De l’art témoignage : un artiste dans un camp…

  Né en Dalmatie (alors Empire d’Autriche-Hongrie, aujourd’hui Croatie), l’artiste Zoran Music, accusé d’appartenir à la Résistance, fut arrêté en 1944 par la Gestapo et déporté à Dachau. Il y réalisa, au risque de sa vie, une centaine de dessins décrivant ce qu’il voit : les scènes de pendaison, les fours crématoires, les cadavres empilés par dizaines, c’est-à-dire l’indescriptible. Très peu de ces croquis purent être sauvés. A son retour, il cherche pendant un temps à effacer l’horreur de sa mémoire, mais la vision des cadavres s’impose à lui. De 1970 à 1975, il revient à Dachau, dans les murs même où il fut enfermé. Il peint et grave alors une série de seize œuvres regroupées sous le nom de  » Nous ne sommes pas les derniers « .

[ » Camarade, je suis le dernier « , avait crié un détenu, pendu avant la libération du camp d’Auschwitz.

 » Nous ne sommes pas les derniers « , lui répond Zoran Music en choisissant ce titre pour l’exposition de ses dessins.]

… vers l’art qui perpétue la mémoire : les artistes de la génération d’après-guerre

  En Allemagne, la génération née à la fin de la guerre est une génération orpheline. Les pères sont morts ou disparus dans un combat qu’il est impossible de glorifier ; quant aux pères rescapés, ils n’ont laissé pour tout héritage que les décombres et la culpabilité. Les fils rejettent les pères et refusent la société dans laquelle ils vivent et qu’ils méprisent, une société construite sur des mensonges, des refoulements, sur une simple volonté de survie qui a balayé le passé.

  Un souci impératif de transmission va amener les artistes de la nouvelle génération à forger une nouvelle forme d’expression : techniques, matériaux, installations, mises en scène, il faut créer, mais créer autrement.

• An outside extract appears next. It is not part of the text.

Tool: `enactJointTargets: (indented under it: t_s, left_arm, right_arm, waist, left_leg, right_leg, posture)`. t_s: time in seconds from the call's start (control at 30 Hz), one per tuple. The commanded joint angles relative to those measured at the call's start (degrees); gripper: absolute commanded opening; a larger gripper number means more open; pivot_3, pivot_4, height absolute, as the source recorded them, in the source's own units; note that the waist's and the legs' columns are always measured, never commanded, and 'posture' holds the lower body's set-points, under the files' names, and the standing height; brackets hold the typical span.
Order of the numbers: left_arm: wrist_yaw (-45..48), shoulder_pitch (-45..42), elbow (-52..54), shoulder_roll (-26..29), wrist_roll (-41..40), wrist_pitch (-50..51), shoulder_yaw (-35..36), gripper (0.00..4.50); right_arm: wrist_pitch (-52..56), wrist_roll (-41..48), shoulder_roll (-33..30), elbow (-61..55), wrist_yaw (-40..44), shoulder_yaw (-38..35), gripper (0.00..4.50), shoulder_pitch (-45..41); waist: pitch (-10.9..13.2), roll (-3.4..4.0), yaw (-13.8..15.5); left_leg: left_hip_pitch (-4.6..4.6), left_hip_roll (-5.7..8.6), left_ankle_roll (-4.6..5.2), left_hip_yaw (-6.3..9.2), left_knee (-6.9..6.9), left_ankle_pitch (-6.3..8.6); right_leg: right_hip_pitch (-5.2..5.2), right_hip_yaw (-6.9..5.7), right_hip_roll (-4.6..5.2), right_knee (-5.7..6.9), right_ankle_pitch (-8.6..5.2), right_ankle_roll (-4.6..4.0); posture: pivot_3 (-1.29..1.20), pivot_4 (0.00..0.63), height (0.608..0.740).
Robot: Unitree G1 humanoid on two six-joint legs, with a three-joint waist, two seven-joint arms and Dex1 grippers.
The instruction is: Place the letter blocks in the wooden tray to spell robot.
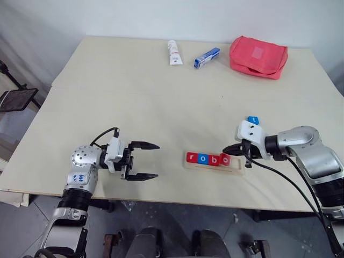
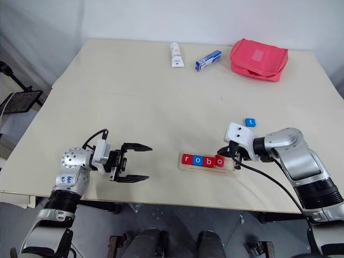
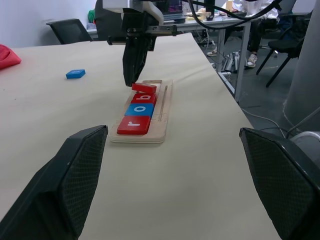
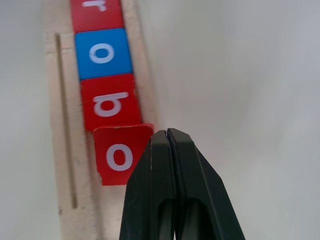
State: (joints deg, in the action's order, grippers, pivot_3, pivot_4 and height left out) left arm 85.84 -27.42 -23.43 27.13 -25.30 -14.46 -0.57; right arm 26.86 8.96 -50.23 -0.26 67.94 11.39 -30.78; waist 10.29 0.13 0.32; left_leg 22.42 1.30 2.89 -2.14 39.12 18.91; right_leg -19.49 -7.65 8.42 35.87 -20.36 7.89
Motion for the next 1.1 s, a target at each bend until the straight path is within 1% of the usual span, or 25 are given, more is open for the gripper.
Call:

  Né dans le sud-ouest de l’Allemagne au moment où le Reich nazi s’effondre, les œuvres d’Anselm Kiefer ont pour thème l’histoire de son pays et particulièrement le passé récent, celui de la terreur de l’état nazi. Son œuvre évoque la catastrophe et les destructions de la Seconde Guerre mondiale, avec des réalisations saturées de matière (sable, terre, strates de plomb que Kiefer appelle « livres », suie, salive, craie, cheveux, cendre, matériaux de ruine et de rebut). Cette réflexion sur la responsabilité de l’Allemagne dans la Shoah s’exprime symboliquement : quand Kiefer peint des rails de chemins de fer qui se perdent dans l’horizon, il invite le spectateur à faire le rapprochement entre les rails et les « trains de la mort » emportant des millions de Juifs vers le néant. Les rails prennent la valeur d’un symbole universel.

  Shimon Attie travaille la photographie, les installations vidéo et les interventions dans l’espace public. Entre 1991 et 1993, pour la série The Writing on the Wall, il a projeté de nuit des photographies datant des années 1920 des habitants de l’ancien quartier juif de Berlin sur les lieux mêmes où elles avaient été prises. La présence virtuelle de la vie ainsi projetée sur les murs des immeubles encore existants, puits de lumière venant trouer la nuit de l’oubli, impose de façon frappante l’absence qui est le thème du projet.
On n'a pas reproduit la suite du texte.